All of the data should be given again word for word, though the images are to be left out.

****

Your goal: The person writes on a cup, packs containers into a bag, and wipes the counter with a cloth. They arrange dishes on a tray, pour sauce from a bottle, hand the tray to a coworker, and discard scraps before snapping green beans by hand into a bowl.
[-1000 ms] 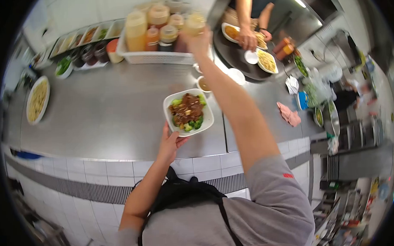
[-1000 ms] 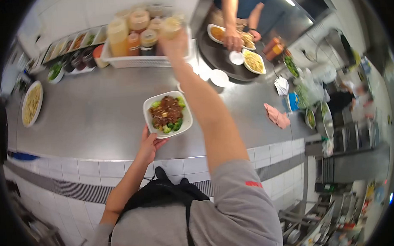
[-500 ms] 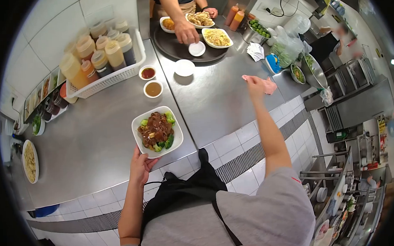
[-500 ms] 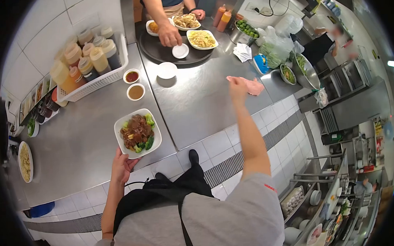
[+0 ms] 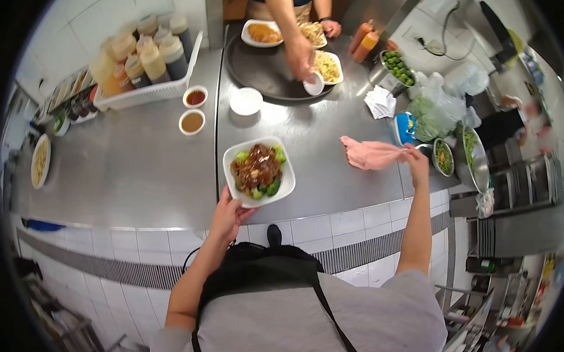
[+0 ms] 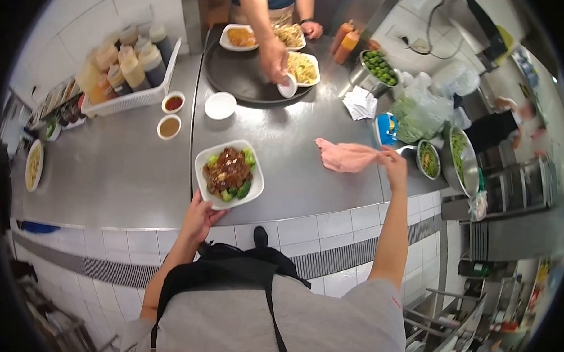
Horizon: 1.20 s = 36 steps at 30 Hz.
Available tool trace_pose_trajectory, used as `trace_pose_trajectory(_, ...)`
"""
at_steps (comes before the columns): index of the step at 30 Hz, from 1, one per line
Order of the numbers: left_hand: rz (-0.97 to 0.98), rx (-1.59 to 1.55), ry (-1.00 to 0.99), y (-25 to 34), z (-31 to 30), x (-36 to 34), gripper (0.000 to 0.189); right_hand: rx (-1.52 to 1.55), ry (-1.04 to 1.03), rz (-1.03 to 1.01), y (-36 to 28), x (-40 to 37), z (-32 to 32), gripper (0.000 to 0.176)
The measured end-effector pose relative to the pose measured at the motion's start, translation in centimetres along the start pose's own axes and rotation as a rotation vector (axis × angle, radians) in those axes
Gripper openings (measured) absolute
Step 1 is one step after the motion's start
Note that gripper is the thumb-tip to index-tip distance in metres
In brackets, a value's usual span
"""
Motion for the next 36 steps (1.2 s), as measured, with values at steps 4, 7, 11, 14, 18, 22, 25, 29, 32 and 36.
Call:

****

Answer space:
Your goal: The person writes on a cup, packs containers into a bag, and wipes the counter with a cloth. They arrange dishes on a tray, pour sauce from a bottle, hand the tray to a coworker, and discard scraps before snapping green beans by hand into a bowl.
[-1000 ms] 
[-1000 ms] 
[-500 ms] 
[-500 ms] 
[+0 ms] 
[+0 ms] 
Horizon: 1.20 s = 36 steps at 30 Hz.
Available tool trace_pose_trajectory, used as `trace_pose_trajectory(_, ...)`
"""
at_steps (comes before the columns): index of the step at 30 Hz, from 1, one per line
Order of the numbers: left_hand: rz (-0.97 to 0.98), rx (-1.59 to 1.55), ry (-1.00 to 0.99), y (-25 to 34), z (-31 to 30), x (-36 to 34), gripper (0.000 to 0.189); right_hand: rx (-1.52 to 1.55), ry (-1.04 to 1.03), rz (-1.03 to 1.01), y (-36 to 28), x (-40 to 37), z (-32 to 32), gripper (0.000 to 0.176)
The measured end-effector pose relative to the pose measured at the motion's start, translation in centimetres along the start pose's own axes and rotation as a rotation vector (axis × angle, radians) in those axes
Gripper openings (measured) absolute
Step 1 is one step after the motion's start
Note that gripper is the thumb-tip to index-tip distance in metres
In brackets, a value's usual span
"""
Motion for the next 36 steps (1.2 s), as measured, with values at steps 4, 7, 11, 14, 18, 22, 25, 29, 32 and 36.
Call:

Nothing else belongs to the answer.